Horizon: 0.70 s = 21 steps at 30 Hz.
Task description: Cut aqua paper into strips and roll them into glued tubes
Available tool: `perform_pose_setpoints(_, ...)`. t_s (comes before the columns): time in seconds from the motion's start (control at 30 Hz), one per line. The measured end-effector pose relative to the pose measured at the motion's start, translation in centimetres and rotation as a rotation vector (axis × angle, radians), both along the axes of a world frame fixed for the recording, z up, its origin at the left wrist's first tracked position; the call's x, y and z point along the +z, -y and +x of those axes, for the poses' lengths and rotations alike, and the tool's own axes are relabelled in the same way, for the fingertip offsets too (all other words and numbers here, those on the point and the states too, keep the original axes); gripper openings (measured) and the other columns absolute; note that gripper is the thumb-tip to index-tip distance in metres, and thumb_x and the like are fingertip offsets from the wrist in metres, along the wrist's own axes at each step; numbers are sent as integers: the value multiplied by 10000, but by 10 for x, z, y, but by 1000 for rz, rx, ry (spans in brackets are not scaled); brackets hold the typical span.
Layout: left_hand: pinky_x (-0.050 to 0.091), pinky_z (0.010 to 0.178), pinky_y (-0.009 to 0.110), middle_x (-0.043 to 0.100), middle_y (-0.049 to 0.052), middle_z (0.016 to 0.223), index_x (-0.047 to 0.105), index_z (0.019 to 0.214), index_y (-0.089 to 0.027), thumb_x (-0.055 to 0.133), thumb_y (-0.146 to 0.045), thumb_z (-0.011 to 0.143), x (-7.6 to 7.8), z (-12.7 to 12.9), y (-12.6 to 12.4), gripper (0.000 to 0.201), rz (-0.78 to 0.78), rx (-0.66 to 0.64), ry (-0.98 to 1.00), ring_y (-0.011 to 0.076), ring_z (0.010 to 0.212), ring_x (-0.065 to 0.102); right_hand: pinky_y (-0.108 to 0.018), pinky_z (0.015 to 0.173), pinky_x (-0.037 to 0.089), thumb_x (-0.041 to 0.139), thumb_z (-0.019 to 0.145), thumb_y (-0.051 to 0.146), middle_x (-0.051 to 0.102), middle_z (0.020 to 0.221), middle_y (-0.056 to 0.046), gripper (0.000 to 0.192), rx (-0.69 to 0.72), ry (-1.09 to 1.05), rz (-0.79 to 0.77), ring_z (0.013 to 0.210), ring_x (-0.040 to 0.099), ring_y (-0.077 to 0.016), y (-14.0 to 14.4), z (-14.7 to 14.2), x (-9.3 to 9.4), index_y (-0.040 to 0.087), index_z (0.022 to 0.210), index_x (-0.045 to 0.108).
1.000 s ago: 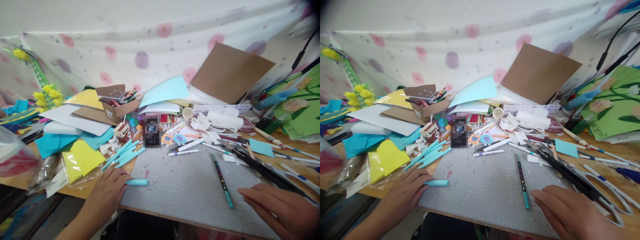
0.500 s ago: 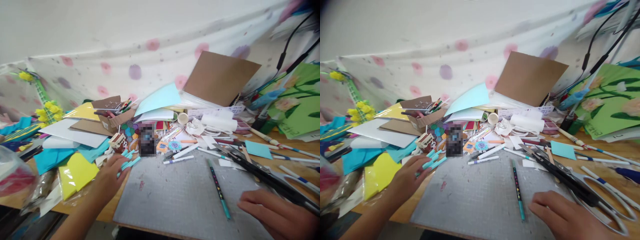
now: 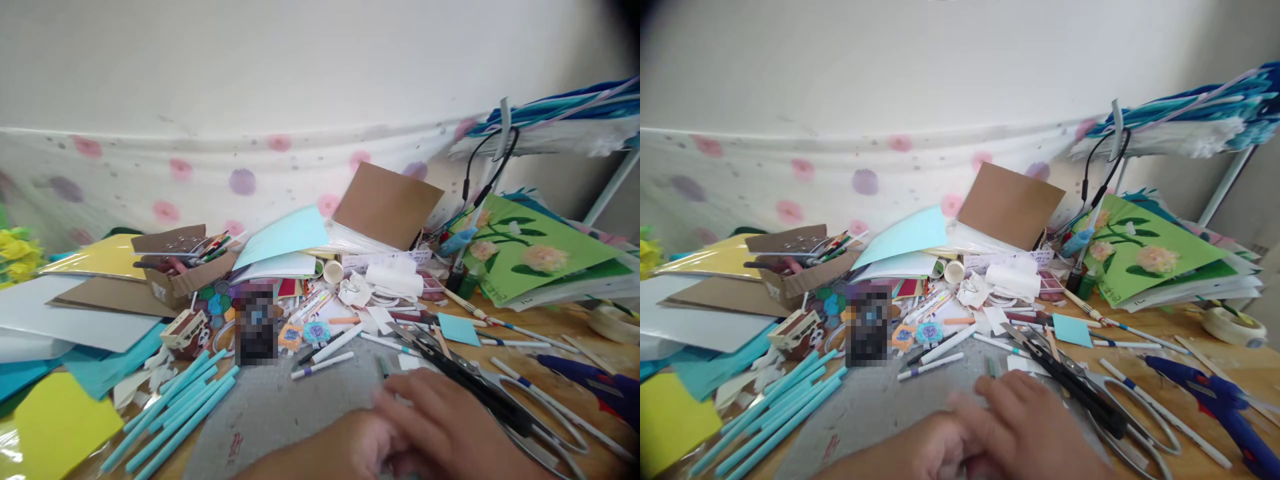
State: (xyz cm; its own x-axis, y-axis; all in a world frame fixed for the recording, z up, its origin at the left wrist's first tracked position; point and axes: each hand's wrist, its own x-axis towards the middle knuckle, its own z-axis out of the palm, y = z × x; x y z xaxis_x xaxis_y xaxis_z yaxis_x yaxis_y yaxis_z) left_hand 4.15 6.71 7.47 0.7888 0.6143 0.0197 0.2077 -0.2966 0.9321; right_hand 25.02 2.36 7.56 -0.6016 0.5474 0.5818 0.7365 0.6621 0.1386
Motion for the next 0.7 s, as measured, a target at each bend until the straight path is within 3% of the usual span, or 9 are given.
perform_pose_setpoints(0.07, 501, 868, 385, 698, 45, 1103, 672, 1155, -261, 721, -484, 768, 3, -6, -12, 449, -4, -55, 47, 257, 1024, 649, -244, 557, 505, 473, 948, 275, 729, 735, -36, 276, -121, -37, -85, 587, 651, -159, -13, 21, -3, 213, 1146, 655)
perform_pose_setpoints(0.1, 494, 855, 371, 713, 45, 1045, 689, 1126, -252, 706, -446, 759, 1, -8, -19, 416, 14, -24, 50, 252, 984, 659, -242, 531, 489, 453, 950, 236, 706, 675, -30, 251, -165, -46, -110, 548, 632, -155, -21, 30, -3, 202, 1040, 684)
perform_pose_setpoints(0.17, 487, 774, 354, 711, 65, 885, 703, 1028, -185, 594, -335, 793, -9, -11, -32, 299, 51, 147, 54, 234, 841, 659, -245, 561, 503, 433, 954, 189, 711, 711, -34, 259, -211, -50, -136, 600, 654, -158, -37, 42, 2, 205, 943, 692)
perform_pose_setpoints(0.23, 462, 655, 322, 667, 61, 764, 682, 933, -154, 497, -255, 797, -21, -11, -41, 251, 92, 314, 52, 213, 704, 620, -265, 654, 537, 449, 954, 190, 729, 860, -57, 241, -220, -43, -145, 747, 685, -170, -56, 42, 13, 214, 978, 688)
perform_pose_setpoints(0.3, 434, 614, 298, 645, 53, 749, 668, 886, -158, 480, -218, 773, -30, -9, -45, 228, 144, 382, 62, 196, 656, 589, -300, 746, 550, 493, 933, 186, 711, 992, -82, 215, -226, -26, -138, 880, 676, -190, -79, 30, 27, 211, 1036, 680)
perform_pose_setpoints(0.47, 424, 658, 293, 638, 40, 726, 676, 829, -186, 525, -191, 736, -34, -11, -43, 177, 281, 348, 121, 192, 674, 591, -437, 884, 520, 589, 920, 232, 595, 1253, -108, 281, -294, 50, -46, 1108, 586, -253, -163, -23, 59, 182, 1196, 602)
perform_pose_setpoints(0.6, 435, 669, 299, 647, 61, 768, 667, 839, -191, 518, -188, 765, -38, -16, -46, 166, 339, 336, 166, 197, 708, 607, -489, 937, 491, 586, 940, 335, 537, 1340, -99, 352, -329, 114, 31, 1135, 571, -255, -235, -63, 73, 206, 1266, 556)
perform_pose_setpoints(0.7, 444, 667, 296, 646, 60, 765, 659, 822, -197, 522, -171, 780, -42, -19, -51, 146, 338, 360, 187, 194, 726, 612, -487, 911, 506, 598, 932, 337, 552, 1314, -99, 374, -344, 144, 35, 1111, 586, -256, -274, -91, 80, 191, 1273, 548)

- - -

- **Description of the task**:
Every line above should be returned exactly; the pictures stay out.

- **Answer box**:
Horizon: 0.70 s = 21 steps at 30 Hz.
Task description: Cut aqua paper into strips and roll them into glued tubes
Available tool: `perform_pose_setpoints(_, ...)`. t_s (comes before the columns): time in seconds from the motion's start (control at 30 Hz), one per line. The measured end-effector pose relative to the pose measured at the motion's start, translation in centimetres and rotation as a rotation vector (axis × angle, radians), both along the axes of a world frame fixed for the recording, z up, its origin at the left wrist's first tracked position; the call's x, y and z point along the +z, -y and +x of those axes, for the poses' lengths and rotations alike, and the tool's own axes are relabelled in the same way, for the fingertip offsets too (all other words and numbers here, those on the point and the states too, keep the original axes); gripper openings (measured) and the other columns absolute; note that gripper is the thumb-tip to index-tip distance in metres, and thumb_x and the like are fingertip offsets from the wrist in metres, along the wrist's own axes at each step; numbers are sent as integers: the value multiplied by 10000, but by 10 for x, z, y, but by 1000 for rz, rx, ry (spans in brackets are not scaled); brackets hold the typical span.
Layout: left_hand: pinky_x (-0.050 to 0.091), pinky_z (0.010 to 0.178), pinky_y (-0.009 to 0.110), middle_x (-0.043 to 0.100), middle_y (-0.049 to 0.052), middle_z (0.016 to 0.223), index_x (-0.047 to 0.105), index_z (0.019 to 0.214), index_y (-0.089 to 0.027), thumb_x (-0.055 to 0.133), thumb_y (-0.146 to 0.045), thumb_z (-0.011 to 0.143), x (-7.6 to 7.8), z (-12.7 to 12.9), y (-12.6 to 12.4), gripper (0.000 to 0.201), rz (-0.78 to 0.78), rx (-0.66 to 0.64), ry (-0.98 to 1.00), ring_y (-0.011 to 0.076), ring_z (0.010 to 0.212), ring_x (-0.065 to 0.102); right_hand: pinky_y (-0.108 to 0.018), pinky_z (0.015 to 0.173), pinky_x (-0.037 to 0.089), thumb_x (-0.041 to 0.139), thumb_z (-0.019 to 0.145), thumb_y (-0.051 to 0.146), middle_x (-0.051 to 0.102), middle_z (0.020 to 0.221), middle_y (-0.056 to 0.046), gripper (0.000 to 0.192), rx (-0.69 to 0.72), ry (-1.09 to 1.05), rz (-0.79 to 0.77), ring_z (0.013 to 0.210), ring_x (-0.040 to 0.099), ring_y (-0.077 to 0.016), y (-14.0 to 14.4), z (-14.7 to 14.2), x (-9.3 to 9.4), index_y (-0.040 to 0.087), index_z (0.022 to 0.210), index_x (-0.045 to 0.108).
1.000 s ago: 
0.500 s ago: 
now: 
State: (xyz cm; its own x-axis, y-axis; all in a world frame fixed for the recording, z up, its origin at the left wrist's first tracked position; point and axes: each hand's wrist, its own x-axis towards the middle knuckle, its own z-axis out of the palm, y = z × x; x y z xaxis_x xaxis_y xaxis_z yaxis_x yaxis_y yaxis_z) left_hand 4.15 6.71 7.47 0.7888 0.6143 0.0197 0.2077 -0.2966 0.9321; right_hand 25.02 2.36 7.56 -0.6016 0.5474 0.5818 0.7365 0.6621 0.1386
Motion for the next 0.7 s, as measured, a target at each bend until the straight path is within 3% of the usual span, or 9 are given.
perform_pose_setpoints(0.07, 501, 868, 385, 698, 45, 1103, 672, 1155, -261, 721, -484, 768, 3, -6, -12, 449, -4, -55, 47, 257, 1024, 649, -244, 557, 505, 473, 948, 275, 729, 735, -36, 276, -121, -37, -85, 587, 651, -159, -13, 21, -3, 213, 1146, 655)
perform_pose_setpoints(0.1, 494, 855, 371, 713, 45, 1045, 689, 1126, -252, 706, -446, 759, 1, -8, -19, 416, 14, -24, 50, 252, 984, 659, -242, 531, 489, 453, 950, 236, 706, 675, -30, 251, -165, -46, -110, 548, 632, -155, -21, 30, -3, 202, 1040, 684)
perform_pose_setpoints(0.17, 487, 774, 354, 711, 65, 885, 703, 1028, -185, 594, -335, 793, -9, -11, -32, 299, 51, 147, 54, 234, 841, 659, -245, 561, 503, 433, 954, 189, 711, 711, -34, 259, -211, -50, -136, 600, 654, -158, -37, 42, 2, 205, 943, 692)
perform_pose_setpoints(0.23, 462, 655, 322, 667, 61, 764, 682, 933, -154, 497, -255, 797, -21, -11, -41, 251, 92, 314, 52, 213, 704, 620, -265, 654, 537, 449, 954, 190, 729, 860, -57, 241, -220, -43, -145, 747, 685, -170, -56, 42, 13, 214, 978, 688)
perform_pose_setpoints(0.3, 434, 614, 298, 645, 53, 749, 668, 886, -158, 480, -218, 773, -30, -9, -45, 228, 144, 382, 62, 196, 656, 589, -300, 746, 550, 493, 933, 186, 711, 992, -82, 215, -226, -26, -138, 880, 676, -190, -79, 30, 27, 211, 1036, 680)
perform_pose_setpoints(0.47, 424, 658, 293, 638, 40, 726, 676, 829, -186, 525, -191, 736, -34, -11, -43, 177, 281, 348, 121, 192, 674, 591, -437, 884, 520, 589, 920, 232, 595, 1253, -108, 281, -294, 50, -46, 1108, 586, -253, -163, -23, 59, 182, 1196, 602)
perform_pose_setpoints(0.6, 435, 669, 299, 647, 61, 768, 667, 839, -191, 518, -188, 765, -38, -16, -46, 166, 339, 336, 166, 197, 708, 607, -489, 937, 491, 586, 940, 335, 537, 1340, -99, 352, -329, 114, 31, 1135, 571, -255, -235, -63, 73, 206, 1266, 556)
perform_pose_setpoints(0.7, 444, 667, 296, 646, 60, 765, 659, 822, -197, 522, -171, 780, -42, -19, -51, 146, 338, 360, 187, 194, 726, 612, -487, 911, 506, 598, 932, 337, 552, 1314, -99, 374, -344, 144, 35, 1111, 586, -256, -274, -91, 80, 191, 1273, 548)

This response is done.